For Global Peace with Social Justice in a Sustainable Environment
The Fast is a profound weapon in the arsenal of nonviolent action and protest. It was used by Gandhi for two purposes: firstly, deep communion with the indwelling reality within him and all around him, what he called God, and secondly:
“I Fasted to reform those who loved me. You cannot Fast against a tyrant.”... The word 'tyrant' and 'lover have also a general application. The one who does an injustice is styled 'tyrant'. ... The one who is in sympathy with you is the 'lover'.” (Young India, 1.5.1924.)

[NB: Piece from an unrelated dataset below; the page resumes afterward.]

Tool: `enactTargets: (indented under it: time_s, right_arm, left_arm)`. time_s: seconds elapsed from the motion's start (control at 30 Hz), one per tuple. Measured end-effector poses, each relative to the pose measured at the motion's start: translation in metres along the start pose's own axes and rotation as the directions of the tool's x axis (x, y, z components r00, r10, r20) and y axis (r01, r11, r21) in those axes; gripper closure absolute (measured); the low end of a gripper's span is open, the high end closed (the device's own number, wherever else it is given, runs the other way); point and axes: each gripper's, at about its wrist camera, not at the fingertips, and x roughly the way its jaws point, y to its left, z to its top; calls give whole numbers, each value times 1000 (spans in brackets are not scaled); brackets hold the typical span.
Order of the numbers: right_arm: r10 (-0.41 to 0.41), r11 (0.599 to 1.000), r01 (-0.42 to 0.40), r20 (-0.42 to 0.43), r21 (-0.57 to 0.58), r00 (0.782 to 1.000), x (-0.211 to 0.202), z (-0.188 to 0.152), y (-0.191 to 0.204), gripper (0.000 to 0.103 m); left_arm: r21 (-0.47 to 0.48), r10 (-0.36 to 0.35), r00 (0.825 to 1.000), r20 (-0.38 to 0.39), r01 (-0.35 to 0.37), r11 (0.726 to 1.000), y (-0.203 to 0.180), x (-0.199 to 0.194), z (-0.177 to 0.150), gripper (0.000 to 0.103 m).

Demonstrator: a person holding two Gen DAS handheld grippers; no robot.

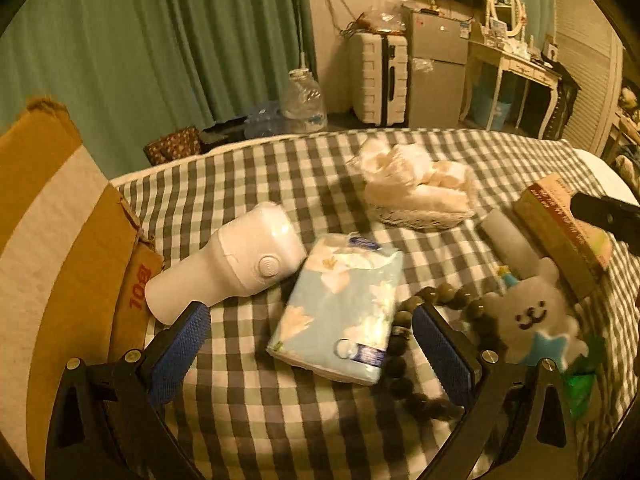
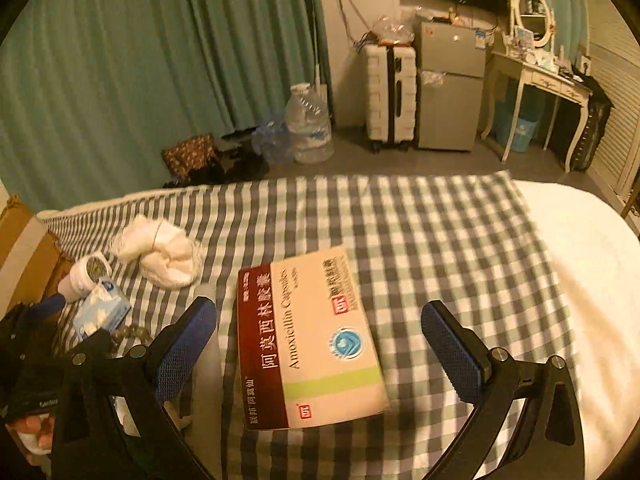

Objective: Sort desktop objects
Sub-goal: 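Grasp the blue floral tissue pack with the left gripper while the right grasps the Amoxicillin box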

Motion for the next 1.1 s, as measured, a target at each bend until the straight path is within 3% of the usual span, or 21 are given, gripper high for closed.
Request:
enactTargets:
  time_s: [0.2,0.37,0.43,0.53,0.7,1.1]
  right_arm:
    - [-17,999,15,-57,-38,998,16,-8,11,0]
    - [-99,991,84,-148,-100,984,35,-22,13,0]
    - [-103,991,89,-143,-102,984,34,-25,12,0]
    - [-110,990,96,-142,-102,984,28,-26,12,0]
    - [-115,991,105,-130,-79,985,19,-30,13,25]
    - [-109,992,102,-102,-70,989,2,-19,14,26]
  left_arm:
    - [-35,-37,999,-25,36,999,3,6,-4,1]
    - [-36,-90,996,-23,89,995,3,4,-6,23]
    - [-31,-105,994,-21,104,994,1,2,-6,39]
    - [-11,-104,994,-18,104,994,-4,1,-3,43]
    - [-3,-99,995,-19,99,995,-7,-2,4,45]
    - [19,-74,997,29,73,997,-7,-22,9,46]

In just a few short hours, less than a day, perhaps by the time you read this, the iconic champion of human rights in Manipur ends her epic, monumental and resoundingly successful 16 year long protest against the senseless violence in Manipur caused by the Armed Forces Special Powers Act of 1958. Her protest took the form of an unending fast, which she described for many years as her 'bounden duty'. She has been charge-sheeted annually for 16 years with attempted suicide and force fed some sort of gruel through a tube in her nose, since November 5th, 2000.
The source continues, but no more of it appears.